### TASK DETAILS
Go through the lines below and copy each one that holds the string "camera".

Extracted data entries
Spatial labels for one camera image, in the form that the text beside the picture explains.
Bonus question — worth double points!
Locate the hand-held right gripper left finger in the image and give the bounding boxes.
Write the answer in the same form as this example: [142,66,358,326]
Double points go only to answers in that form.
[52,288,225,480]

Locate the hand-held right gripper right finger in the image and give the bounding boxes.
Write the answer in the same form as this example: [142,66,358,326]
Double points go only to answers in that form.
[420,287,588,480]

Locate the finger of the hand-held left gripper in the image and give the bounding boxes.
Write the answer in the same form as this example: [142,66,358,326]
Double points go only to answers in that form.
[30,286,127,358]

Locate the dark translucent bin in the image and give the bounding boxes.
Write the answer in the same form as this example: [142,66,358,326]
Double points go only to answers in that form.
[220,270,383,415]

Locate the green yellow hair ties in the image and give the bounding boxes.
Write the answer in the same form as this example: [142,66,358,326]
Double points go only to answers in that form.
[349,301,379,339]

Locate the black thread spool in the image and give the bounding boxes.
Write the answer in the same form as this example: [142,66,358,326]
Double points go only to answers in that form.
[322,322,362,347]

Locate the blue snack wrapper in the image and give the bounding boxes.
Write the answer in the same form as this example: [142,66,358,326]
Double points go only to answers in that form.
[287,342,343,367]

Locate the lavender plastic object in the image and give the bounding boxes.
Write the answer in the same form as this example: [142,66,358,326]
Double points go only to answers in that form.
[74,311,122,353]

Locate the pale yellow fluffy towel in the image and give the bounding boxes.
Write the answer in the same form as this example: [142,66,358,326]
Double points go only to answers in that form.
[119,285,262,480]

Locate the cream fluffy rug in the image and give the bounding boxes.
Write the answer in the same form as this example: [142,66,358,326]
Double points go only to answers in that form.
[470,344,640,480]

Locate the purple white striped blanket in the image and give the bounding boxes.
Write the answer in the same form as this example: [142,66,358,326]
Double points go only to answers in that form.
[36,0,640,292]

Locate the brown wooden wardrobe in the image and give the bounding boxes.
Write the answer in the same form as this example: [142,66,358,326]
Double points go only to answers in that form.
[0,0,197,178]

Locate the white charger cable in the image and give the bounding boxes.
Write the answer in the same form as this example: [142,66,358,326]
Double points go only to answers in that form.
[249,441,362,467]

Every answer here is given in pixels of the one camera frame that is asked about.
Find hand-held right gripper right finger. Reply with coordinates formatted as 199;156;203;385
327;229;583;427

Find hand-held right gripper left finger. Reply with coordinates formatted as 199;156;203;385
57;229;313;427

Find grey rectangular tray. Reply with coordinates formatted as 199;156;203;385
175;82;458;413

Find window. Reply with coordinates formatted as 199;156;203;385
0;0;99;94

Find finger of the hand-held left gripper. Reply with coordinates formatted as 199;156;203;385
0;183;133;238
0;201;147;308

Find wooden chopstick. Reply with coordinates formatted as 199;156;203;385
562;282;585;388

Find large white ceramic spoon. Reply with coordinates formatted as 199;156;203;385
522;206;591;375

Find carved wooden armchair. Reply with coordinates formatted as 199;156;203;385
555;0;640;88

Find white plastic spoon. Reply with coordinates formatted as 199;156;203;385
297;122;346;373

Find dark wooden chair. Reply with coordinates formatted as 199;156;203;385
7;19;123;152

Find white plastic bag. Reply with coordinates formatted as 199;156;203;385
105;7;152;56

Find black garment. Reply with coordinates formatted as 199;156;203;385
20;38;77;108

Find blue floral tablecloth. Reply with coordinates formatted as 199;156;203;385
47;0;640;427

### ANSWER SECTION
Spatial labels for one camera image, in the form that the text beside the picture explains.
Every answer here is given in pixels of the one camera frame that is asked about.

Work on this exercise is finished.